Miaolan Xie published in the Journal of Optimization and Theory Applications
New Optimization Method Enables Reliable Learning Without Controlled Randomness
Miaolan Xie and her collaborators, Matt Menickelly of Argonne National Laboratory and Stefan M. Wild of Lawrence Berkely National Laboratory, recently published a paper in the Journal of Optimization Theory and Applications titled “A Stochastic Quasi-Newton Method in the Absence of Common Random Numbers.” The work introduces Q-SASS, a new optimization method designed for problems where randomness cannot be controlled.
While the paper uses quantum chemistry, such as finding the ground-state energy of molecules, as a primary benchmark, Xie emphasized that the method’s applications extend far beyond chemistry. Q-SASS is designed to improve Variational Quantum Algorithms (VQAs), which are considered leading candidates for useful applications on near-term quantum computers.
Assistant Professor, Miaolan Xie
According to Xie, these algorithms have potential real-world use cases in areas such as finance, logistics and supply chain management, machine learning, and physical experiments. More broadly, Q-SASS applies to any optimization problem involving black-box simulations where the user cannot control random noise, in other words, where "Common Random Numbers"(CRN) are not available.

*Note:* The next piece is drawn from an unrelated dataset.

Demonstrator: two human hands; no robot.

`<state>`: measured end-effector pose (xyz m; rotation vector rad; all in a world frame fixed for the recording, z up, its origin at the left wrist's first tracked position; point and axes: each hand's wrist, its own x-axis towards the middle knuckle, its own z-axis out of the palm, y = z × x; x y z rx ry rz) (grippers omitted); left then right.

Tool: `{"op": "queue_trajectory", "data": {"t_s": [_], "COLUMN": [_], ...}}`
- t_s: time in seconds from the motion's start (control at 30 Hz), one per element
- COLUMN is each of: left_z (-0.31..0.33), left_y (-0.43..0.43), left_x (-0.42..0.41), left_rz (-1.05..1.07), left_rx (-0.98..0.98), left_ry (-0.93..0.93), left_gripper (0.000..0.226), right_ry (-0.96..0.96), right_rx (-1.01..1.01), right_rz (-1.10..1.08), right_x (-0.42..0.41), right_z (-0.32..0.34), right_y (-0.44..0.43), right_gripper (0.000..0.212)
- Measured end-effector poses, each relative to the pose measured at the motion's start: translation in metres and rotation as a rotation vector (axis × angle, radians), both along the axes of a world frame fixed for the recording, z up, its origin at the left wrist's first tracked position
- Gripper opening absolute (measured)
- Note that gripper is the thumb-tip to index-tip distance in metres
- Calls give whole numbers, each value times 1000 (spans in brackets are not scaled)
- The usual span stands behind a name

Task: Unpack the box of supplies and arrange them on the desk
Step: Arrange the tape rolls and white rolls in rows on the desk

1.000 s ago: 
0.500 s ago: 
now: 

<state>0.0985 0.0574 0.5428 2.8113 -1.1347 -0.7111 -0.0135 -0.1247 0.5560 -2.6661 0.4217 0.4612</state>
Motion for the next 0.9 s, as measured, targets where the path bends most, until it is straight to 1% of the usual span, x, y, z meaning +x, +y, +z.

“In many simulation-based optimization problems, you cannot control the source of randomness,” Xie explained. “Standard stochastic quasi-Newton methods often fail or become inefficient in these settings.” Q-SASS provides a way to navigate this noise efficiently, regardless of whether the underlying problem comes from chemistry, finance, or engineering.
A key distinction of the work, Xie noted, is its reliability, adaptivity, and efficiency. The authors establish high-probability complexity bounds, providing theoretical guarantees on how fast the algorithm converges even in noisy environments. This allows advanced quasi-Newton methods to be applied in settings that more closely reflect the stochastic nature of real-world problems.